Sexual harassment in the workplace may be deliberate and may include:

  • Sexually graphic displays of pinups, calendars, cartoons or graffiti (including on screen savers or mobile phones)
  • Written messages left on boards, desks or in emails
  • Staring or leering at a person or at parts of their body
  • Off-colour jokes, innuendo or verbal remarks
  • Body contact, such as rubbing, pinching, patting or massaging
  • Inferences regarding a person’s sexual morality
  • Tales of sexual exploits
  • Suggestive comments about a person’s appearance
  • Invasive questioning and invasion of personal space
  • Unwelcome or inappropriate SMS messages
  • Indecent exposure

It is important to remember that what is seen as reasonable by one person could be viewed differently by another, making it important to be sensitive to these differences. It is not the intention behind the behaviour that is relevant, but rather the feelings of the person toward whom the behaviour is directed.

What legislation applies?

Sexual harassment is harmful and regardless of whether it occurs in the workplace or not, it is also unlawful.

There are several pieces of legislation that apply to sexual harassment, including work health and safety laws, discrimination and equal opportunity laws, workplace relations laws, workers’ compensation laws and criminal laws at Commonwealth, state, and territory levels.

The most prevalent Acts to be aware of are:

  1. Sex Discrimination Act 1984
  2. Occupational Safety and Health Act 1984 (the Act); and
  3. Work Health and Safety Act 1992 (Cth)
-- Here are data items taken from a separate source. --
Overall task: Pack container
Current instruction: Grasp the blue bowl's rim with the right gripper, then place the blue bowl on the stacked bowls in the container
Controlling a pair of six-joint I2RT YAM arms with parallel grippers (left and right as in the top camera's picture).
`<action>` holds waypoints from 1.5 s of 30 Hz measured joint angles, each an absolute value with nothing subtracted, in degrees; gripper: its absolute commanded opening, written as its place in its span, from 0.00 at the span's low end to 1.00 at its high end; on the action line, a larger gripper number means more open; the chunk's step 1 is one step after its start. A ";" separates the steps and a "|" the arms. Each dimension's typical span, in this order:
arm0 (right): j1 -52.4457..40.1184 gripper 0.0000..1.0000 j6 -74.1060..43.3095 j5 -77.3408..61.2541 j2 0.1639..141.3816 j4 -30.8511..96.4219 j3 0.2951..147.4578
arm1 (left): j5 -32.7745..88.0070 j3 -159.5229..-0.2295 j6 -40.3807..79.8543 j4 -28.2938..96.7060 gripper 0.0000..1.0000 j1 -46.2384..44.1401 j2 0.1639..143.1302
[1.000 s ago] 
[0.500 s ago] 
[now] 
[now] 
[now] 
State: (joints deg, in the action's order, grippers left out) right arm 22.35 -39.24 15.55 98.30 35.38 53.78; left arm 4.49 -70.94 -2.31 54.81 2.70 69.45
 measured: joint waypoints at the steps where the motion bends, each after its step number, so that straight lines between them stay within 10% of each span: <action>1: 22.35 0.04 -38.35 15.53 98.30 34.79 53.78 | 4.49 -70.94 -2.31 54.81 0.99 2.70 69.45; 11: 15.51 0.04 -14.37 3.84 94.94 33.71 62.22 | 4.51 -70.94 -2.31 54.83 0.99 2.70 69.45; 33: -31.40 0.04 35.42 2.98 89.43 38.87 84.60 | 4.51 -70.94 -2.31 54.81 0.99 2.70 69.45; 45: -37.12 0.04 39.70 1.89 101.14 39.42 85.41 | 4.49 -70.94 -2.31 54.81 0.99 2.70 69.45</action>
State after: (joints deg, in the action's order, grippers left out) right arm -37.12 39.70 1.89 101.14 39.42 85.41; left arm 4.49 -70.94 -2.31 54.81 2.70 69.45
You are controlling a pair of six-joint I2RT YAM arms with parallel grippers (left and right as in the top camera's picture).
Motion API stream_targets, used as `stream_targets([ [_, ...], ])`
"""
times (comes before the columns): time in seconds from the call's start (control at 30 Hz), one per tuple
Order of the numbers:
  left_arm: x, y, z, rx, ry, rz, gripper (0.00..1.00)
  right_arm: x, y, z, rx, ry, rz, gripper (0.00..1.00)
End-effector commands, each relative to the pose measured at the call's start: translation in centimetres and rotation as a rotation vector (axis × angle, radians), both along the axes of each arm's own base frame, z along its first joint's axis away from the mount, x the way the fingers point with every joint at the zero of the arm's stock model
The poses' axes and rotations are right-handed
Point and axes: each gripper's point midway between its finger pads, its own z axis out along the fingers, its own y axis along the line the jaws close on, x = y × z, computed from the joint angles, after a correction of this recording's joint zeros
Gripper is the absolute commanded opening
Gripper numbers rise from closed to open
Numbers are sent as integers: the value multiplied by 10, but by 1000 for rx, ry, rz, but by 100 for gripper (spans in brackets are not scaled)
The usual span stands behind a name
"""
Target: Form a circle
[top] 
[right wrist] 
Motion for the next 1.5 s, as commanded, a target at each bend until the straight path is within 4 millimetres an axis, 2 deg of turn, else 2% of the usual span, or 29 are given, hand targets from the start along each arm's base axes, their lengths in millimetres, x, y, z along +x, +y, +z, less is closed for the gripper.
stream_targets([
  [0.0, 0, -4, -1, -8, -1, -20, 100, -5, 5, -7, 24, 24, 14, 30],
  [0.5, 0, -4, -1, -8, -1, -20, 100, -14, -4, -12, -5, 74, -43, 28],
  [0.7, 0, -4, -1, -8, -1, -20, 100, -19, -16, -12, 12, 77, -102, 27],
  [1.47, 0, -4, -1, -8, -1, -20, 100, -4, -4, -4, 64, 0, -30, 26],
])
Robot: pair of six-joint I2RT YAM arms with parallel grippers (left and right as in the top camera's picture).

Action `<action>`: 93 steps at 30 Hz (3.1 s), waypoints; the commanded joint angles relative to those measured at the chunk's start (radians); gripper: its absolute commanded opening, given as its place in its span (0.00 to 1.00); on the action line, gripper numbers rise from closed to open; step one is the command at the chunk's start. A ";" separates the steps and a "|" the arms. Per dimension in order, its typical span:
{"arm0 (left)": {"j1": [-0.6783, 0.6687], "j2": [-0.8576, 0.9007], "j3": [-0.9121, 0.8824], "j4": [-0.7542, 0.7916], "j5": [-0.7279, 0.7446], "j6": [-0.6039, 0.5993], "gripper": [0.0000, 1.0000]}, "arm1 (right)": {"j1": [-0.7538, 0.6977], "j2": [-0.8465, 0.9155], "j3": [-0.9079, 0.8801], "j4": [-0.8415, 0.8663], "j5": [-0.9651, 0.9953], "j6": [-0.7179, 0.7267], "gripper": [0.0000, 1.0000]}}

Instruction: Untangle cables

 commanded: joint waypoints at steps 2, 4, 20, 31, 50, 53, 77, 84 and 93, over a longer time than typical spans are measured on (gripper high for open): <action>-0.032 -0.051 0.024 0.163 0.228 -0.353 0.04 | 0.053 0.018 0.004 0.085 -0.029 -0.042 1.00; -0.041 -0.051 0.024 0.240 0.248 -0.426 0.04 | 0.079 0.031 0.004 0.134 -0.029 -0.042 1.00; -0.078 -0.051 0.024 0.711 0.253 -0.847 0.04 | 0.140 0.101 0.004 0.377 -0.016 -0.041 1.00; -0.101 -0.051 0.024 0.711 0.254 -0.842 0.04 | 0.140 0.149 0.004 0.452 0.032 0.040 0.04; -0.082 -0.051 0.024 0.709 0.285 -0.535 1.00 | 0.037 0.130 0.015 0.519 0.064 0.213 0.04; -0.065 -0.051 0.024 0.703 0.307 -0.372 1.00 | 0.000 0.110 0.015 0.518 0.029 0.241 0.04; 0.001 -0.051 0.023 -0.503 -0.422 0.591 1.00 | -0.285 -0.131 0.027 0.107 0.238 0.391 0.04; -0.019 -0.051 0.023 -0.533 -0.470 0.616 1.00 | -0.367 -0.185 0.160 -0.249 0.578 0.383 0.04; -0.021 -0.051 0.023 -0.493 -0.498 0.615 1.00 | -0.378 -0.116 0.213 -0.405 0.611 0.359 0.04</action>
The Sex Discrimination Act makes unlawful, sexual harassment and sexual discrimination. The Occupational Safety and Health Act and the Work Health and Safety Act state that acts of violence, aggression and bullying are unlawful due to the effect on the safety and health of employees and others at the workplace.

Everyone in the workplace has a Duty of Care

Workers and others at the workplace also have a duty to take reasonable care of their own health and safety and to not adversely affect the health and safety of themselves or others. This includes following any reasonable instruction given to comply with a health and safety duty.

What are an Employers obligations and liabilities?

An employer must ensure, so far as is reasonably practicable, the health and safety of its workers. An employer who fails to maintain a safe workplace may be held liable under the common law or under the Work Health and Safety Act 2011 (Cth), or equivalent state or territory law.

Employers are liable under the Sex Discrimination Act if they cause, instruct, induce, aid or permit another person to engage in sexual harassment. This is known as accessory or ancillary liability. An employer is likely to have accessory or ancillary liability for sexual harassment if it was aware, or should have been aware, that sexual harassment was occurring or there was a real possibility that sexual harassment was occurring, and it failed to act.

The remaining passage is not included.